Two poems by Julia Wehner

Grace, That He Knows about the Lilac Tree—

  • Grace
  • We tell ourselves the truth at random times:
  • what we crave from the menu, what sounds ridiculous on film.
  • Otherwise, we hoard secrets: brown mice building a nest
  • in the center of the woodpile, faking an enthusiasm for darkness.
  • What a tragedy, to be such gullible liars.
  • Can we not learn to say what it is we want?
  • Security and romance, just the same as the patty melt?
  • We rarely allow ourselves to be small (we’re just crickets in reality).

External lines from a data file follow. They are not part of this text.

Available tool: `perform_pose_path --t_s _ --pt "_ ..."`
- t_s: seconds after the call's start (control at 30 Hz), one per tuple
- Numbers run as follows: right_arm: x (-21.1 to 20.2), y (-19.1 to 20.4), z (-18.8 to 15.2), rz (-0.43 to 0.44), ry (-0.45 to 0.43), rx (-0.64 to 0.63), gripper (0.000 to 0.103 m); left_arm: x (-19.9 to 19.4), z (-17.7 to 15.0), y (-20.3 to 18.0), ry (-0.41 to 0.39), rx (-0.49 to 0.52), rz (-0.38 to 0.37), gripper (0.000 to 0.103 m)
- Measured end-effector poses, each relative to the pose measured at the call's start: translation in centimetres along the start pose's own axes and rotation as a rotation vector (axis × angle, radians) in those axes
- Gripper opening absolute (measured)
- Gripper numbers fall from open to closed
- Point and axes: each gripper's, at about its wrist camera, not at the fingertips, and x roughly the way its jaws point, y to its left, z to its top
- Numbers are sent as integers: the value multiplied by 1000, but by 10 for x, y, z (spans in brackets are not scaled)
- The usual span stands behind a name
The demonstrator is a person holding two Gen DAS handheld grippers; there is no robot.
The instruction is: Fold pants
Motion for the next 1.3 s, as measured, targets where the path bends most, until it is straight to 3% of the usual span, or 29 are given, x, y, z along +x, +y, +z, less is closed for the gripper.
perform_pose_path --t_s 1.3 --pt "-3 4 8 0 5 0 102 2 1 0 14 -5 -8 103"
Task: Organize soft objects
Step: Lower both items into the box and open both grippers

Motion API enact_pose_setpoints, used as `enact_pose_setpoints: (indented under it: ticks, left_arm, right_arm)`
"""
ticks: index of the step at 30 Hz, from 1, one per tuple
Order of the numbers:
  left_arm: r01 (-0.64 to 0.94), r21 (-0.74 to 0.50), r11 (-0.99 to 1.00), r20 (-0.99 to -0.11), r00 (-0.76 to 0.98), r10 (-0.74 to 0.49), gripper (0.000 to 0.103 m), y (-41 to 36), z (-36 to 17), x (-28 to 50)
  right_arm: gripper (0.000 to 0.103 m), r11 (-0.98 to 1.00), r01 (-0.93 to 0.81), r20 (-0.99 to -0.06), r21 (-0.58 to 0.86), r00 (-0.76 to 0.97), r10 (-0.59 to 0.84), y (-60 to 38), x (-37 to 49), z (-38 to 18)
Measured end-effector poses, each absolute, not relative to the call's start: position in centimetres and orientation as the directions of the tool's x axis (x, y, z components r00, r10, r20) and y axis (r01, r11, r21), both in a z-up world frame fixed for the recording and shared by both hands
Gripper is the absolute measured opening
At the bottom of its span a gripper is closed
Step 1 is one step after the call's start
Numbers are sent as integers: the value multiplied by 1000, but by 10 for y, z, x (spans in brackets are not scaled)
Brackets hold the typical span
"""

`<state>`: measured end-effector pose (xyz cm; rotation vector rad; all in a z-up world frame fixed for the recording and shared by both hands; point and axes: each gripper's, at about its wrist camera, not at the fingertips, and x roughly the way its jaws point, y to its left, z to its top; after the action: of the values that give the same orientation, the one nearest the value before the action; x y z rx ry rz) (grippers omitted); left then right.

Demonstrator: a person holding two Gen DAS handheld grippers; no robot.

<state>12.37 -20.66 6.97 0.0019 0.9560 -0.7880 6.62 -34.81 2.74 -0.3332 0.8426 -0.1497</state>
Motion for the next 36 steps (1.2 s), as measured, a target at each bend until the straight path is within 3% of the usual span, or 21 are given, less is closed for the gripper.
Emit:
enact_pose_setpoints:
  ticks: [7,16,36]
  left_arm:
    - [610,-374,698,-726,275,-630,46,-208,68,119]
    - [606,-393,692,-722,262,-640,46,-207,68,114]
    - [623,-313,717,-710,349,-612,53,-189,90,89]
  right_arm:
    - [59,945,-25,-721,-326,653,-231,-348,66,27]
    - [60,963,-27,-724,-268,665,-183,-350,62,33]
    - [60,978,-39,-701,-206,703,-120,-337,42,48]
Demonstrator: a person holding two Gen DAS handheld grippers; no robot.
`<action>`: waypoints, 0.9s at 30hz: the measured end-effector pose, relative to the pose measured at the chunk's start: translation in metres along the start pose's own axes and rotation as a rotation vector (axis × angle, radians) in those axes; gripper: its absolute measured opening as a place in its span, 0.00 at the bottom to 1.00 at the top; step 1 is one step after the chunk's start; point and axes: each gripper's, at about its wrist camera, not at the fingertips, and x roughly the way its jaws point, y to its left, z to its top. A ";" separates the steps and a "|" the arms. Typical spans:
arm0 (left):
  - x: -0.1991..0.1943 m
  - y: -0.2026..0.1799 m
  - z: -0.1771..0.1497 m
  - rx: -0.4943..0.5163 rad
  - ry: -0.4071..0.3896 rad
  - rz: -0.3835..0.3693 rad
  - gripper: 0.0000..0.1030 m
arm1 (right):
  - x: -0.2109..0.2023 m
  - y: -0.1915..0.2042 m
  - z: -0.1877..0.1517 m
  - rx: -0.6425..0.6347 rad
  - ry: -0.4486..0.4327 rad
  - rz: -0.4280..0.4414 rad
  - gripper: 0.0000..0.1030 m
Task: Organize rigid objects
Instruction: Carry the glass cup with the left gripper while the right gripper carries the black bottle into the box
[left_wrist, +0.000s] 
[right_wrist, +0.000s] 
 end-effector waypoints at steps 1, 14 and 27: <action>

  • We are afraid of what will happen when everyone sees that
  • we desperately hope there is a God.
  • Such clever people have no use for grace.

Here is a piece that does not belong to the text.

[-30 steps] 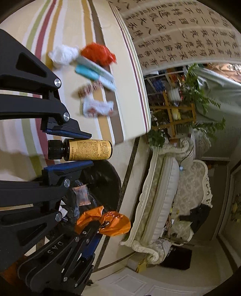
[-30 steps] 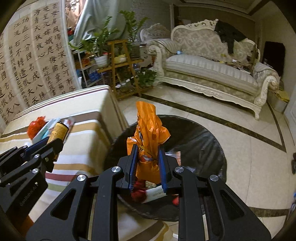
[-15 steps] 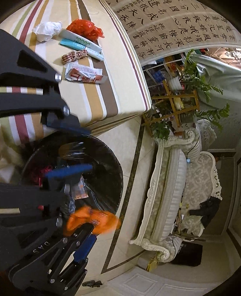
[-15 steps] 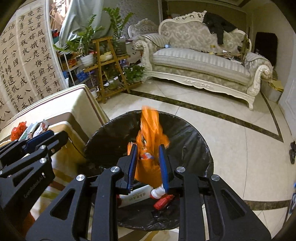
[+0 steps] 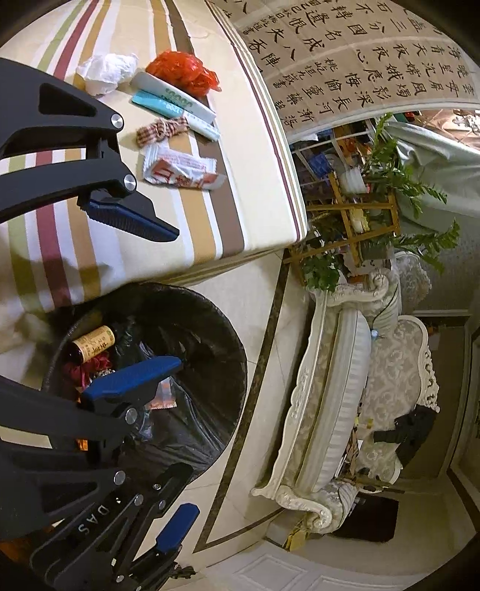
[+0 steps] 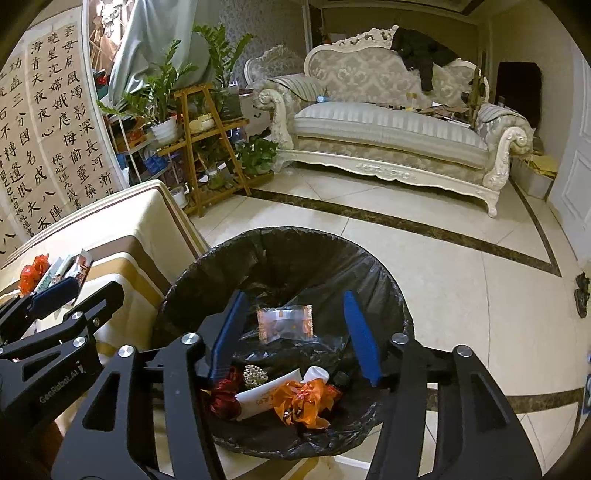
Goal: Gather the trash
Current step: 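Move both open grippers back over the table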
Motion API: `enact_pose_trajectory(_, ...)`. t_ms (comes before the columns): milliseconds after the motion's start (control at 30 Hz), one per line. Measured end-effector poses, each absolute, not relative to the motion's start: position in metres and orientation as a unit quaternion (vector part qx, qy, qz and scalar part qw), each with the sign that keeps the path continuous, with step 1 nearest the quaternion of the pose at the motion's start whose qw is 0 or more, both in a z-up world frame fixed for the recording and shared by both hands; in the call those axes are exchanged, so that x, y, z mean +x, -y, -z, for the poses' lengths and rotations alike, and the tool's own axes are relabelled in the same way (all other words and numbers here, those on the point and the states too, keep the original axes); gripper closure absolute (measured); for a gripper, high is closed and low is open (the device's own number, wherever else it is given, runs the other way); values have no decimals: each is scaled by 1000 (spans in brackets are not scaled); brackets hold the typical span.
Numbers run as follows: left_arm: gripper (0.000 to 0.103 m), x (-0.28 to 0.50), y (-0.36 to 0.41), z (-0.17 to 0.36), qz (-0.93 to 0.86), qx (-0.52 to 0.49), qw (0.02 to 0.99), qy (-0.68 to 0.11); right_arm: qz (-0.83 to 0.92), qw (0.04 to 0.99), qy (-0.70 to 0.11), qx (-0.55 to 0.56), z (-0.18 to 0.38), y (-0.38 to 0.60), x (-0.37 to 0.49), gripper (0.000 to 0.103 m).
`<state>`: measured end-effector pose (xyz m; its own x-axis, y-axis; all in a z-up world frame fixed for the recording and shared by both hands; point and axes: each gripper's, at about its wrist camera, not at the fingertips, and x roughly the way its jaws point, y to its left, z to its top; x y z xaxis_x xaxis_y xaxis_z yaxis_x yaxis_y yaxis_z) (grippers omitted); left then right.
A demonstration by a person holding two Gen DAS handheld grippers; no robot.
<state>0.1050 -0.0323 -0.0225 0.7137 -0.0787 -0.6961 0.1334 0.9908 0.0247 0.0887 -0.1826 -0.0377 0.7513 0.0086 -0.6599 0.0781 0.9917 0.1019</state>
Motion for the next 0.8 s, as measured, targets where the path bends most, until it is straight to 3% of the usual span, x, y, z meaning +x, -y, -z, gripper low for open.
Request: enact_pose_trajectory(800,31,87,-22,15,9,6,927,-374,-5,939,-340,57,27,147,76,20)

  • That He Knows about the Lilac Tree—
  • —which only lately
  • announced itself to me
  • in the corner yard
  • behind spurting weeds
  • Surrounded,
  • I remember as humble
  • as I read.
Julia Wehner

Julia Wehner has been writing poems since her first poetry unit in the third grade (the birthplace of such works as “If Only I Could Marry Food”). Her largest dreams for the future include composing piano music, educating her future children in the art of noticing, and cooking every meal with home-grown fresh herbs. She hopes to tell honest stories through everything she writes, innovating commonly-felt human emotions in an attempt to catch readers off guard: to remind them how richly good it is to feel, and to live.